● **What the exercise asks**
Set down the material exactly as given, please, from its first line through the line that includes "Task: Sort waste".

# # # # # # #

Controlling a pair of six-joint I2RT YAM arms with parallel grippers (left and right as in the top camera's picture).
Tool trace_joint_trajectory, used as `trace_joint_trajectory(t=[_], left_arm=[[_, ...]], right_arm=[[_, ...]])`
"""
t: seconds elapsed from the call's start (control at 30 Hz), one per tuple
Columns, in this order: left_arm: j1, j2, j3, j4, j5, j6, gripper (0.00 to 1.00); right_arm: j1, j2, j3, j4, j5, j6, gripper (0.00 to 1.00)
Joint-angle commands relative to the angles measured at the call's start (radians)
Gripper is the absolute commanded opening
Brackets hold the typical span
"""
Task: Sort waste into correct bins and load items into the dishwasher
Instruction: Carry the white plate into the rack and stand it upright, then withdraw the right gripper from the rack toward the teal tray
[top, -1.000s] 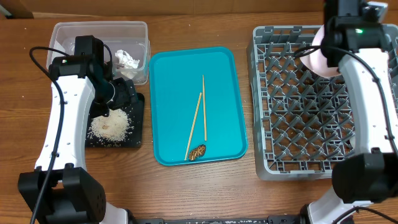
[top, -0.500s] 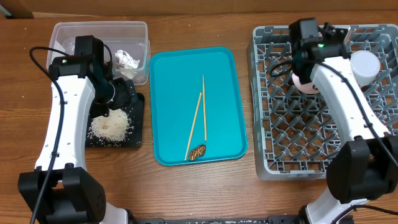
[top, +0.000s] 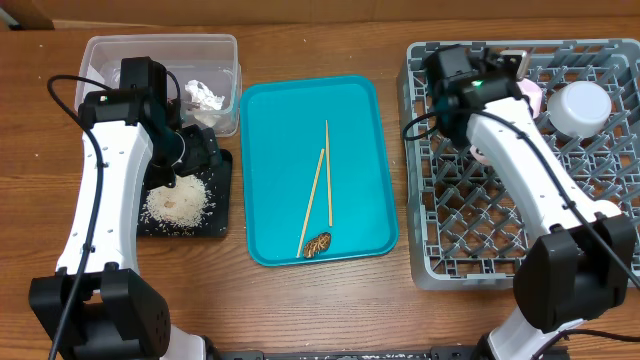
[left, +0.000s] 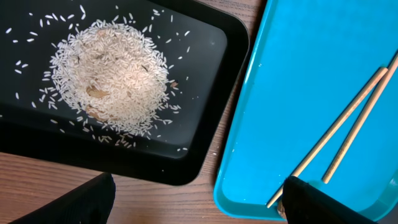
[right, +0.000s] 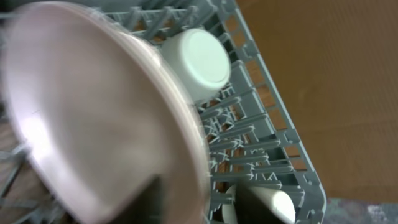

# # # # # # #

● **Response**
Controlling a pair of six-joint I2RT YAM arms with parallel grippers (left and right as in the top camera's picture).
Tool trace_joint_trajectory, used as `trace_joint_trajectory(t=[_], left_arm=[[_, ...]], right_arm=[[_, ...]])`
"""
t: seconds elapsed from the call's start (control at 30 Hz), one per tuple
Columns, in this order: left_arm: j1, j2, j3, j4, j5, j6, gripper (0.00 to 1.00); right_arm: j1, j2, j3, j4, j5, j6, gripper (0.00 to 1.00)
Joint-angle commands relative to the angles measured at the call's start (radians)
Gripper is the absolute commanded opening
Brackets hold the typical span
"""
Task: Sort waste into correct bins and load items into the dishwasher

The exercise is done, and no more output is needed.